Task instructions
Return each line of the records below in which the string "mesh" turns up.

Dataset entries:
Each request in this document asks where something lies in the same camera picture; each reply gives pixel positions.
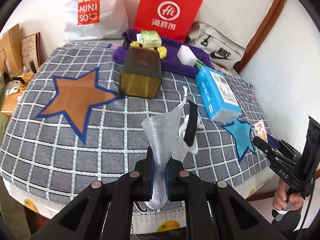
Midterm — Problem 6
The green tissue packet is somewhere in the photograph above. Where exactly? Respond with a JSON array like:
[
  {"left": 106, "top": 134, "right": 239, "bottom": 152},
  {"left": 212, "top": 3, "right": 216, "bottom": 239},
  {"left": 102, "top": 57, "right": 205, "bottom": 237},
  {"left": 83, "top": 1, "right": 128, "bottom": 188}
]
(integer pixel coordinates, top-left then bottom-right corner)
[{"left": 136, "top": 30, "right": 162, "bottom": 48}]

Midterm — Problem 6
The black and gold box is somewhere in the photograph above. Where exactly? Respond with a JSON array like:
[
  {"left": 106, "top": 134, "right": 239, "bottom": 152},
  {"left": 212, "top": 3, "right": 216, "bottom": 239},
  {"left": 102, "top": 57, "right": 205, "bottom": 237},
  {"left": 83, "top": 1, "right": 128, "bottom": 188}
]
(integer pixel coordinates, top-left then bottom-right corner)
[{"left": 119, "top": 47, "right": 162, "bottom": 99}]

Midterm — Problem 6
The green snack packet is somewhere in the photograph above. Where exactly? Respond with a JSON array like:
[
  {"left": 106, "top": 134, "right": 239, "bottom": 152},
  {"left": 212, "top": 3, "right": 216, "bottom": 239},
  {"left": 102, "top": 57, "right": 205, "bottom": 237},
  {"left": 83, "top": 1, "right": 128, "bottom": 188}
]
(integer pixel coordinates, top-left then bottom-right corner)
[{"left": 194, "top": 60, "right": 206, "bottom": 69}]

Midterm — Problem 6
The red Haidilao paper bag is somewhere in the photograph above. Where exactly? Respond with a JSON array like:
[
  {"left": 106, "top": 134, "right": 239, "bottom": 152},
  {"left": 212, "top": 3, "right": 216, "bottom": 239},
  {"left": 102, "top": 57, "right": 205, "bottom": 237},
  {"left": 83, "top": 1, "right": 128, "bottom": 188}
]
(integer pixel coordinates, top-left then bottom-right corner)
[{"left": 133, "top": 0, "right": 203, "bottom": 42}]

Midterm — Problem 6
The grey Nike waist bag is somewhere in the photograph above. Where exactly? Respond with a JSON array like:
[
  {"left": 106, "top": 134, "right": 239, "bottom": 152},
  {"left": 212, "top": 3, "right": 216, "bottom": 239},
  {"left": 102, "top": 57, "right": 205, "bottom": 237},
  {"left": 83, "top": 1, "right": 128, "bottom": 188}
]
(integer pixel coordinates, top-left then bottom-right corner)
[{"left": 188, "top": 22, "right": 245, "bottom": 70}]

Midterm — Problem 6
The white sponge block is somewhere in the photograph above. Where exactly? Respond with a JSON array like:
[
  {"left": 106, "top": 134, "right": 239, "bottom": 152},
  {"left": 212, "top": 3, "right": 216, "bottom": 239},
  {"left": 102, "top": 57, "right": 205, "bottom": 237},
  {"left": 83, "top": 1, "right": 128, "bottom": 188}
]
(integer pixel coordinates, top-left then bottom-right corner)
[{"left": 177, "top": 45, "right": 197, "bottom": 67}]

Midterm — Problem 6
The white mesh net bag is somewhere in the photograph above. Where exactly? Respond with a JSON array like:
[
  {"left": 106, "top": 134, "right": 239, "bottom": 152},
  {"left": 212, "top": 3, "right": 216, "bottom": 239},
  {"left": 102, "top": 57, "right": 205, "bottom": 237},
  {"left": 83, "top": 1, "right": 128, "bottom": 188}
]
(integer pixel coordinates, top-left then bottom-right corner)
[{"left": 142, "top": 86, "right": 188, "bottom": 210}]

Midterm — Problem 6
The framed picture book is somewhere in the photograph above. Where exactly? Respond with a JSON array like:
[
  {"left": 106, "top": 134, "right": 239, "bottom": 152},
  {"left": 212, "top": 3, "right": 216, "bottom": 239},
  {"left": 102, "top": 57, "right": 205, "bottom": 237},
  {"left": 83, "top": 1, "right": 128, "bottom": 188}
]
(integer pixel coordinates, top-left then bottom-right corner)
[{"left": 21, "top": 33, "right": 41, "bottom": 68}]

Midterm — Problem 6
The blue tissue pack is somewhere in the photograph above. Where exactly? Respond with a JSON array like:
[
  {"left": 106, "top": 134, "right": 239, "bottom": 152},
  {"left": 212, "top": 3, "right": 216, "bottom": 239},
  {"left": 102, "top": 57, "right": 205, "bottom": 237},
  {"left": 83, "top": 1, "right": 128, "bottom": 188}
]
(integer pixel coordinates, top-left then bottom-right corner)
[{"left": 195, "top": 67, "right": 241, "bottom": 123}]

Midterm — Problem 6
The white Miniso plastic bag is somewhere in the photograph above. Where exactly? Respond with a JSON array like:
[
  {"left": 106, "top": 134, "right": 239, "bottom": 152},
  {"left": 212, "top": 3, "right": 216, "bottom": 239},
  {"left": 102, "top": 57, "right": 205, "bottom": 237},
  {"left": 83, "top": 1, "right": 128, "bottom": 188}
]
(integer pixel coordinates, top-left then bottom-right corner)
[{"left": 64, "top": 0, "right": 129, "bottom": 41}]

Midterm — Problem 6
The black watch strap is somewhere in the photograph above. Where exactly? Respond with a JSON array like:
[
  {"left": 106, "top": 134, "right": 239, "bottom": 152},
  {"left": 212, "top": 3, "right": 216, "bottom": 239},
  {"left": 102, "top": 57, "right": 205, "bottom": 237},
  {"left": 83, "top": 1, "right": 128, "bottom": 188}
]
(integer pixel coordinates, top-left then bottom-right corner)
[{"left": 183, "top": 100, "right": 199, "bottom": 147}]

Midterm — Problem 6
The purple towel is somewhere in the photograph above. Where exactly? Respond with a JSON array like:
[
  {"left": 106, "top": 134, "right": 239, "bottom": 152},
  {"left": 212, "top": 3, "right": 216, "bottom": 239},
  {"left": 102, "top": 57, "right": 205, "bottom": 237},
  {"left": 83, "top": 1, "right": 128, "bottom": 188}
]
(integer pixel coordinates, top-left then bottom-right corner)
[{"left": 113, "top": 29, "right": 214, "bottom": 77}]

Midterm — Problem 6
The small red white sachet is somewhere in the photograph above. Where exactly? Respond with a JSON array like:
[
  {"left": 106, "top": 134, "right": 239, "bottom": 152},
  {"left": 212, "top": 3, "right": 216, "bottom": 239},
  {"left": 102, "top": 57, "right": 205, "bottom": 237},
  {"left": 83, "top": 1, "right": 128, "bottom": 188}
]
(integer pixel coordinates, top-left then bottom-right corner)
[{"left": 253, "top": 120, "right": 268, "bottom": 142}]

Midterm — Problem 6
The yellow mesh pouch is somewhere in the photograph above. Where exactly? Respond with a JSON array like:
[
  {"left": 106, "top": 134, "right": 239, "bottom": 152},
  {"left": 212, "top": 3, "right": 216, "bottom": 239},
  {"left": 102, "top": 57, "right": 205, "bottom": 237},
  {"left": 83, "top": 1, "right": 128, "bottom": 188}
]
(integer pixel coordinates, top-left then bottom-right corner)
[{"left": 130, "top": 41, "right": 167, "bottom": 59}]

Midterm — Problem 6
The person's right hand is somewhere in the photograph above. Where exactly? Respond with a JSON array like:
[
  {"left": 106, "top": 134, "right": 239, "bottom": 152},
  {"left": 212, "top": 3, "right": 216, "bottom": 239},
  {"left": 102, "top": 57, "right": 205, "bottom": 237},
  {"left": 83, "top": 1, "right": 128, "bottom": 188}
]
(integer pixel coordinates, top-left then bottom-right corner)
[{"left": 272, "top": 179, "right": 304, "bottom": 211}]

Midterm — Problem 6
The brown door frame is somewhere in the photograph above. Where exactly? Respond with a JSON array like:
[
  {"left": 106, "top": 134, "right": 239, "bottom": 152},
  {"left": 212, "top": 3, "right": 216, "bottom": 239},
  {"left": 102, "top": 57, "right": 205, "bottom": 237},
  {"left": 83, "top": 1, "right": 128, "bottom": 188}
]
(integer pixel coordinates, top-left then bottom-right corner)
[{"left": 234, "top": 0, "right": 287, "bottom": 74}]

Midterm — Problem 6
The wooden side table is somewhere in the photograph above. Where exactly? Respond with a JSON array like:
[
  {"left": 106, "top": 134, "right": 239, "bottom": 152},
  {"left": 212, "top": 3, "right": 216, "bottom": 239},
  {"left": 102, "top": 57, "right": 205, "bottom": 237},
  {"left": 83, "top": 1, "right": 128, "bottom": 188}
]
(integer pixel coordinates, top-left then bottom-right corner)
[{"left": 1, "top": 68, "right": 35, "bottom": 118}]

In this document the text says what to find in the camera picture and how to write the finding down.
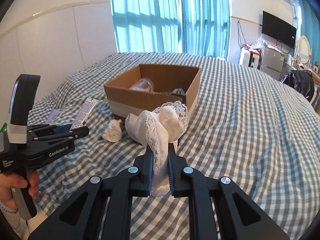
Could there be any white lace cloth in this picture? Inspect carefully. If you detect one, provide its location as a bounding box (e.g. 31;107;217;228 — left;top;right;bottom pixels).
125;101;189;197

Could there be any clear plastic cup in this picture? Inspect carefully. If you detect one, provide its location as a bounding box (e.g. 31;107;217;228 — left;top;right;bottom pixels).
130;78;155;92

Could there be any blue tissue pack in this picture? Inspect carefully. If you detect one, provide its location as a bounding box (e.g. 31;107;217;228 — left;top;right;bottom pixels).
171;88;185;96

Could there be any person left hand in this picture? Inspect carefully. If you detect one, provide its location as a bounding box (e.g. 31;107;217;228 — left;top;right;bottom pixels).
0;170;40;209

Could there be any purple paper slip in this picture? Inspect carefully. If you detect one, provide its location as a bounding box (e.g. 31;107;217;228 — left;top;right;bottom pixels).
46;109;60;124

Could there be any white cosmetic tube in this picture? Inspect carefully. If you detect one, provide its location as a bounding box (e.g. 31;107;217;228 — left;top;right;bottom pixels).
71;98;99;129

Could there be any white headboard panel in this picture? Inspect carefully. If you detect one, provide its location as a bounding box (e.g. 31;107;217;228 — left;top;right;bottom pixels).
1;1;117;124

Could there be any checkered bed sheet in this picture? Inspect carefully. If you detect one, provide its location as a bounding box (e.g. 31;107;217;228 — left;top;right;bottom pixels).
29;53;319;239

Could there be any open cardboard box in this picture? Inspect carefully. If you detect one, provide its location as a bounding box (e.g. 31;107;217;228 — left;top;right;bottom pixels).
104;64;201;118

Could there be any left blue curtain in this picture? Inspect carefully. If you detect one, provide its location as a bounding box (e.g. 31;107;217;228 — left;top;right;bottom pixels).
110;0;181;53

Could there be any blue curtain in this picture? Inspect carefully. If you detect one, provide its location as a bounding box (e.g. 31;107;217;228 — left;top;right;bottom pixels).
181;0;230;59
110;0;181;53
297;0;319;66

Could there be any black jacket on chair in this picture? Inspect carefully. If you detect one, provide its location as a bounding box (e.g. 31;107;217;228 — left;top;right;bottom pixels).
281;70;315;102

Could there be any white cylinder appliance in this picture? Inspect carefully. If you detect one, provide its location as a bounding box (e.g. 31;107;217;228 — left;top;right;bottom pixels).
239;47;251;67

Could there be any silver mini fridge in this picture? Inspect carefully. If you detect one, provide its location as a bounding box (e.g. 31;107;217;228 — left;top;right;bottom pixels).
260;46;284;80

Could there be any right blue curtain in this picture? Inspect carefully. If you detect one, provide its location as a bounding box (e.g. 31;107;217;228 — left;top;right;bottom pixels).
181;0;230;59

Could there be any white oval mirror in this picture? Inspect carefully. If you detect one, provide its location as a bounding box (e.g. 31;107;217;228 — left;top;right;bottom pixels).
295;35;311;64

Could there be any far blue curtain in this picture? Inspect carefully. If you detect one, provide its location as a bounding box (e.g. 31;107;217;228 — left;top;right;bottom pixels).
297;0;319;66

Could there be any black wall television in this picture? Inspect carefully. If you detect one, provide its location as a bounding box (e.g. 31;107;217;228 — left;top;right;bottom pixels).
261;11;297;49

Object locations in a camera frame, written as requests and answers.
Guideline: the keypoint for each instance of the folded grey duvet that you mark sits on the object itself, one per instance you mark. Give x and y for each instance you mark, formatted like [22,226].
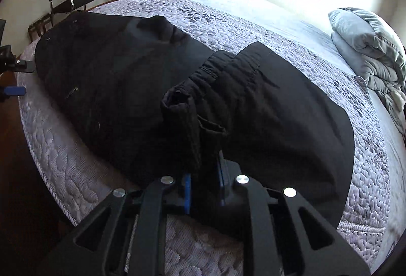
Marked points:
[374,52]

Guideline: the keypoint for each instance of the small dark wooden stool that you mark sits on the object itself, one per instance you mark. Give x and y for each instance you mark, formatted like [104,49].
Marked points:
[40,27]

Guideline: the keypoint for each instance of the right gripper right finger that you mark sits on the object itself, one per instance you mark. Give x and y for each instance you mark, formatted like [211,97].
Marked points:
[281,233]

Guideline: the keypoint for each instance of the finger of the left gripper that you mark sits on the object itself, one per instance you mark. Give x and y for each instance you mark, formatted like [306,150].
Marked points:
[24,66]
[14,91]

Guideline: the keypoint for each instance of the black quilted pants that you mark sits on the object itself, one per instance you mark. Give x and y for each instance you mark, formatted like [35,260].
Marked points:
[151,101]

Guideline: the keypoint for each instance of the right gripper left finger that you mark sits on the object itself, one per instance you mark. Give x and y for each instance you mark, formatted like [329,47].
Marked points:
[125,234]

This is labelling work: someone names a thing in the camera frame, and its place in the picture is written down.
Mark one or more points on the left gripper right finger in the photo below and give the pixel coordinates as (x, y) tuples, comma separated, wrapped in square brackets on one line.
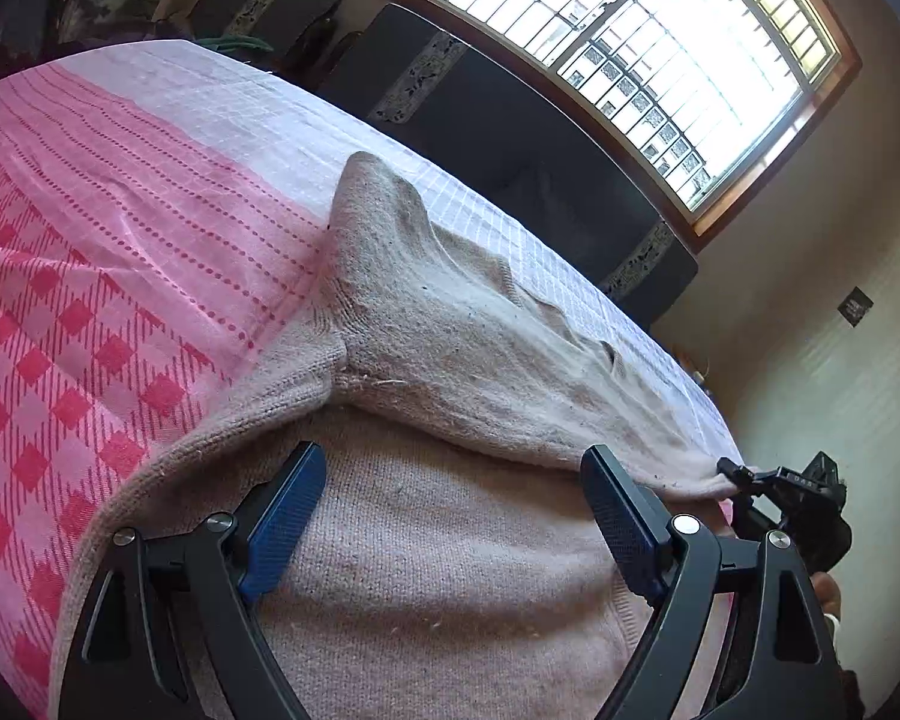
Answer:
[(777, 659)]

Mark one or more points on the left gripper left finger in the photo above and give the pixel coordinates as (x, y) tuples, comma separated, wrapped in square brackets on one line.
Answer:
[(126, 660)]

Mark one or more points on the beige knit sweater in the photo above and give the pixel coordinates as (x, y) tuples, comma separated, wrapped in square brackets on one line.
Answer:
[(452, 568)]

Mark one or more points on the person's right hand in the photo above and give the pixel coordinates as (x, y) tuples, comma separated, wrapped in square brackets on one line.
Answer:
[(829, 596)]

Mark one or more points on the pink checked bedspread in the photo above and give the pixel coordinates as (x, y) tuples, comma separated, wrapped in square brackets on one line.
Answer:
[(163, 210)]

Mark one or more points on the dark headboard with floral strips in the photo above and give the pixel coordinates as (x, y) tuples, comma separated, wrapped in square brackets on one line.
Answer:
[(470, 116)]

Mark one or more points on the dark armchair floral strip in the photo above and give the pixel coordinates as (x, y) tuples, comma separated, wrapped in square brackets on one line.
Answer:
[(285, 35)]

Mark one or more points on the black wall switch plate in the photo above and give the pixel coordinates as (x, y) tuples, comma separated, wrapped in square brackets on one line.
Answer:
[(855, 307)]

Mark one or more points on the barred window wooden frame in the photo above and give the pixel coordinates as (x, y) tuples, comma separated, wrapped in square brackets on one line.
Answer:
[(705, 100)]

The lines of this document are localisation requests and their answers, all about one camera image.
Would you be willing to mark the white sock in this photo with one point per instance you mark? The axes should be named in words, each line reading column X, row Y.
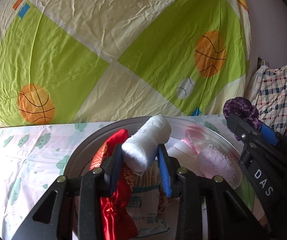
column 140, row 150

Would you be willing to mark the green basketball bedsheet backdrop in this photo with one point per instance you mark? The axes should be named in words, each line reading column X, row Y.
column 69, row 61

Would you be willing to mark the cloud pattern table sheet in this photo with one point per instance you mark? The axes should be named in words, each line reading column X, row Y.
column 31, row 158

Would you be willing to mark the round blue cookie tin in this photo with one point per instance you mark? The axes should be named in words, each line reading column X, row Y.
column 212, row 128

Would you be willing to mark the plaid cloth pile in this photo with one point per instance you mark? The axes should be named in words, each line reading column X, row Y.
column 267, row 90

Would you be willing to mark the pink fluffy towel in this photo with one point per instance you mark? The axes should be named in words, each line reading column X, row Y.
column 212, row 162

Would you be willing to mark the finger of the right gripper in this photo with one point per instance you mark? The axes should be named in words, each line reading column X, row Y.
column 268, row 135

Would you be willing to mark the purple knitted scrunchie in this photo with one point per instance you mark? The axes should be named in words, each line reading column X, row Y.
column 242, row 120

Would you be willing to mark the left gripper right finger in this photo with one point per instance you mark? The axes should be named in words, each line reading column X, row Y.
column 168, row 167

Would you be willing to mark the red gold embroidered pouch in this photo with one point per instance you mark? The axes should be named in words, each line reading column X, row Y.
column 117, row 223

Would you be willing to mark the white cloth pink trim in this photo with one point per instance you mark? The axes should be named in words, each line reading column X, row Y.
column 187, row 151

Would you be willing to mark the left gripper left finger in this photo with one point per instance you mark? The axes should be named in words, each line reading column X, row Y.
column 112, row 166

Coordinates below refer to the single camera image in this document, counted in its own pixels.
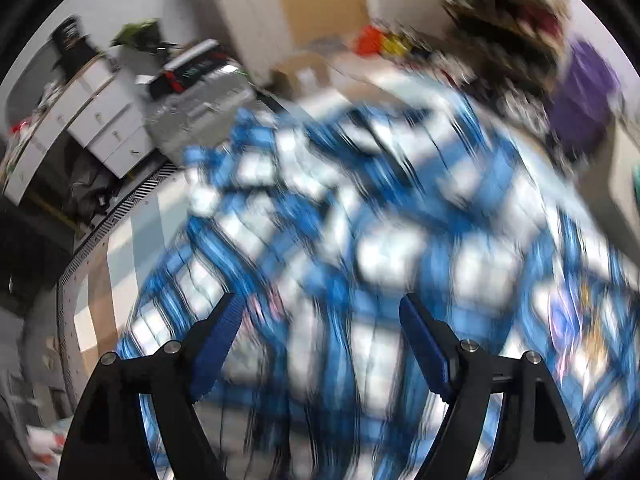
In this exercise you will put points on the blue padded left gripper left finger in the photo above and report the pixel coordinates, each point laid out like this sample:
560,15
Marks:
107,438

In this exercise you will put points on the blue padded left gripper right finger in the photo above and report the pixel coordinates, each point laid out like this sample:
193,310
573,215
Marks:
535,438

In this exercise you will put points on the blue white plaid shirt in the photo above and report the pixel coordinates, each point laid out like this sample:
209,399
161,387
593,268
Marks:
322,227

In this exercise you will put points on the checkered bed sheet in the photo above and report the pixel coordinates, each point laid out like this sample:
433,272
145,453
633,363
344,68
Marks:
99,288

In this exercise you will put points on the black bag under desk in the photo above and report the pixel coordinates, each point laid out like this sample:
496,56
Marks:
90,189

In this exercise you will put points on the white drawer desk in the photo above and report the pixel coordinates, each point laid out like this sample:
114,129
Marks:
98,110

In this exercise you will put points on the purple bag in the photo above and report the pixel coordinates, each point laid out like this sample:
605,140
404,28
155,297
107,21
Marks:
580,107

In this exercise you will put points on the silver flat suitcase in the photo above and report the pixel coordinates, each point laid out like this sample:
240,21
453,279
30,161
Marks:
202,115

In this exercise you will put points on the black red box on suitcase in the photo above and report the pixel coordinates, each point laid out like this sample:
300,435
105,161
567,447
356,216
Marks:
188,68

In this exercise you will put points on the black gift bag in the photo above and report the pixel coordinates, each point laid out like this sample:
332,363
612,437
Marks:
72,47

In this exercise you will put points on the small cardboard box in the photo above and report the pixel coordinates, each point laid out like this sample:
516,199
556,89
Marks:
301,75

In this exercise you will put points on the dark flower bouquet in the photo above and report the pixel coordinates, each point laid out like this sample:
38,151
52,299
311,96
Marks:
144,36

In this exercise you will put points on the wooden shoe rack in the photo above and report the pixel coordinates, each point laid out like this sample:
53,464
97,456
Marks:
522,39

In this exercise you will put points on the orange plastic bag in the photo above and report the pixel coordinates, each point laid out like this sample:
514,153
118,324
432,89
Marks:
369,41

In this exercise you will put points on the white upright suitcase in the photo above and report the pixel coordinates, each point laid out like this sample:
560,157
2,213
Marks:
256,31

Exercise response
The white mesh net bag is somewhere in the photograph above. Where exactly? Respond with a JSON array like:
The yellow mesh pouch is somewhere in the photograph above. Where exactly? Respond with a JSON array like:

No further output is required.